Functional activity of Pat-1 (Slc26a6) Cl-/HCO3- exchange in the lower villus epithelium of murine duodenum

Aims: The apical membrane anion exchanger putative anion transporter-1 (Pat-1) is expressed at significant levels in the lower villus epithelium of murine duodenum. However, previous studies of Cl-/HCO3- exchange in the lower villus have failed to demonstrate Pat-1 function. Those studies routinely included luminal glucose which induces Na+-coupled glucose transport and acidifies the villus epithelium.

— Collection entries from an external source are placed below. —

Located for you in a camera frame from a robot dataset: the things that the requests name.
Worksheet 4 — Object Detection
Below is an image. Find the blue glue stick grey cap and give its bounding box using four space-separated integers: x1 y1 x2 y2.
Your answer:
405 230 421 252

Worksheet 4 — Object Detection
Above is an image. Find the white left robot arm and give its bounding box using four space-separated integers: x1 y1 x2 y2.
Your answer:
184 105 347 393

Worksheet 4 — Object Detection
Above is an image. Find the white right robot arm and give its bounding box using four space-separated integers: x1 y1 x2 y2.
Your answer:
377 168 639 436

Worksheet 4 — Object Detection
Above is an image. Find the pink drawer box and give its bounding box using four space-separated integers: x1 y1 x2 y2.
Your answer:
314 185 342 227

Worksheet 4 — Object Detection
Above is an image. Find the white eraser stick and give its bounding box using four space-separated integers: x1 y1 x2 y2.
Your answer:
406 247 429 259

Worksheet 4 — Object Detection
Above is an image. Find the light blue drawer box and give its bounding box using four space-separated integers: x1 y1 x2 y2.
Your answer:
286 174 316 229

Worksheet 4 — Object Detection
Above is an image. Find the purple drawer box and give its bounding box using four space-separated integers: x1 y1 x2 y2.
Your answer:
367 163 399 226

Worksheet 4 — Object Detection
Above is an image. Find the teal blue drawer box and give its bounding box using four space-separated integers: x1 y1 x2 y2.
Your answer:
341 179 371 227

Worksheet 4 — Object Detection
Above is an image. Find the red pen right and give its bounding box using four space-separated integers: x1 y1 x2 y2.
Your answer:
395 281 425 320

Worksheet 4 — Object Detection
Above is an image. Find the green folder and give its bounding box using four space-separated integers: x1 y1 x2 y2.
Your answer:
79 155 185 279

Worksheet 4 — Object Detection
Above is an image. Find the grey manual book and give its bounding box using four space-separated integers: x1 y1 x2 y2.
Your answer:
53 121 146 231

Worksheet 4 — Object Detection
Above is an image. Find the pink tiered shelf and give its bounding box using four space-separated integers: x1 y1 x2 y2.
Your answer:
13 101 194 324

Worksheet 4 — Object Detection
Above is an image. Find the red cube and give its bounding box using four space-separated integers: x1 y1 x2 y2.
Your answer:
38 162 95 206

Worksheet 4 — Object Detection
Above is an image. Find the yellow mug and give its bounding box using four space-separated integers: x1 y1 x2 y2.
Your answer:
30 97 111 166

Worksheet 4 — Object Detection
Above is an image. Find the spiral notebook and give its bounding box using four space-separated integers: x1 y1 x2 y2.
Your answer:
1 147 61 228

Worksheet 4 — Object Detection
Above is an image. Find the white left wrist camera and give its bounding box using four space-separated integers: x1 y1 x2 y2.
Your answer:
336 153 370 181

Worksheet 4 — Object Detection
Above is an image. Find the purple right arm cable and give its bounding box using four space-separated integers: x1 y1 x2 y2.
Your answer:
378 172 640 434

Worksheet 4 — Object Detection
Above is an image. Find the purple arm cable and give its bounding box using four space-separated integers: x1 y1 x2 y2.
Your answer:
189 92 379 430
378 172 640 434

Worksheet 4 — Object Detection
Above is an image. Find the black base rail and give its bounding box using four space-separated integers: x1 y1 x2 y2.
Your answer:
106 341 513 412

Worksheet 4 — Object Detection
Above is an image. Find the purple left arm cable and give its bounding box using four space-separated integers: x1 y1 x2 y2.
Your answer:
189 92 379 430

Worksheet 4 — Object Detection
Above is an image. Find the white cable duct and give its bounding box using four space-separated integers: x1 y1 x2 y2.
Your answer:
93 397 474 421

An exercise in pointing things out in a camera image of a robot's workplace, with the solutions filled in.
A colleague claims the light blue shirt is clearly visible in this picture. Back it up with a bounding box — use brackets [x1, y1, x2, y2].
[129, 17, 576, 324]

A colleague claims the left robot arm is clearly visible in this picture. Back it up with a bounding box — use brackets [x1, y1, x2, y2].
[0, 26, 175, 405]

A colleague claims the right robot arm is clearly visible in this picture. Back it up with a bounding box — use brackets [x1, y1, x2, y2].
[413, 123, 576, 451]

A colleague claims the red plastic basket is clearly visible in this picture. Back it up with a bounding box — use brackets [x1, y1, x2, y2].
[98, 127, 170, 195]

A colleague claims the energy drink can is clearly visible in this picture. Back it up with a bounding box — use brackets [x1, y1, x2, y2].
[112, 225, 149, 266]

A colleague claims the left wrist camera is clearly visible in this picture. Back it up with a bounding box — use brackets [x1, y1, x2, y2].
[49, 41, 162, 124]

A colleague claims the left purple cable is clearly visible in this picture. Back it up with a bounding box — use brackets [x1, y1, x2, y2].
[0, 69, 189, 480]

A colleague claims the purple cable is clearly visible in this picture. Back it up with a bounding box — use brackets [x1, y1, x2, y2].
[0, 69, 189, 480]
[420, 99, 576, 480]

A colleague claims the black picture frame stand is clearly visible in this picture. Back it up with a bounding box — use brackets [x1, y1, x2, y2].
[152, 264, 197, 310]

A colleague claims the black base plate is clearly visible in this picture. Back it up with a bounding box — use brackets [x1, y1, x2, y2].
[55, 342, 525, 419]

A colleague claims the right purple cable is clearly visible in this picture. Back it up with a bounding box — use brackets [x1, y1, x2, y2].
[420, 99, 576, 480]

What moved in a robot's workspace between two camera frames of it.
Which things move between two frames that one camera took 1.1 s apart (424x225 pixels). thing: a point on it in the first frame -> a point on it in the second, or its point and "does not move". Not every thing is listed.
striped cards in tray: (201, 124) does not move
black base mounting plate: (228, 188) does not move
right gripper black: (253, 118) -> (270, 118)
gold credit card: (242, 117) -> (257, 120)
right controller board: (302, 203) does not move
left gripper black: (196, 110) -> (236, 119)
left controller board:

Since Pat-1 has been proposed to be an electrogenic 1Cl-/2HCO(3)- exchanger, membrane depolarization or cell acidification during glucose transport may obscure Pat-1 activity. Therefore, we investigated the effects of luminal glucose on Cl-(IN)/HCO3-(OUT) exchange activity in the lower villus epithelium. Methods: Cl-(IN)/HCO3-(OUT) exchange of villus epithelium in duodenal mucosa from Pat-1 knockout (KO), Slc26a3 [down-regulated in adenoma (Dra)] KO, cystic fibrosis transmembrane conductance regulator (Cftr) KO and wild-type (WT) littermate mice was measured using the pH-sensitive dye 2',7'-bis-(2-carboxyethyl)-5-(and-6)-carboxyfluorescein. Short-circuit current (I-sc) was measured in Ussing chambers. Results: During glucose absorption, Cl-(IN)/HCO3-(OUT) exchange in the lower villus epithelium was abolished in the Dra KO and unaffected in the Pat-1 KO relative to WT. However, during electroneutral mannose absorption or electrogenic alpha-D-methyl glucoside absorption, Cl-(IN)/HCO3-(OUT) exchange was reduced in both Pat-1 KO and Dra KO villi. Exposure to high [K+] abolished Cl-(IN)/HCO3-(OUT) exchange in the Dra KO but not the Dra/Cftr double KO epithelium, suggesting that Pat-1 activity is little affected by membrane depolarization except in the presence of Cftr. Conclusions: The metabolic and electrogenic activity of glucose transport obscures Cl-(IN)/HCO3-(OUT) exchange activity of Pat-1 in the lower villus. The inhibitory effects of membrane depolarization on Pat-1 Cl-(IN)/HCO3-(OUT) exchange may require concurrent membrane association with Cftr.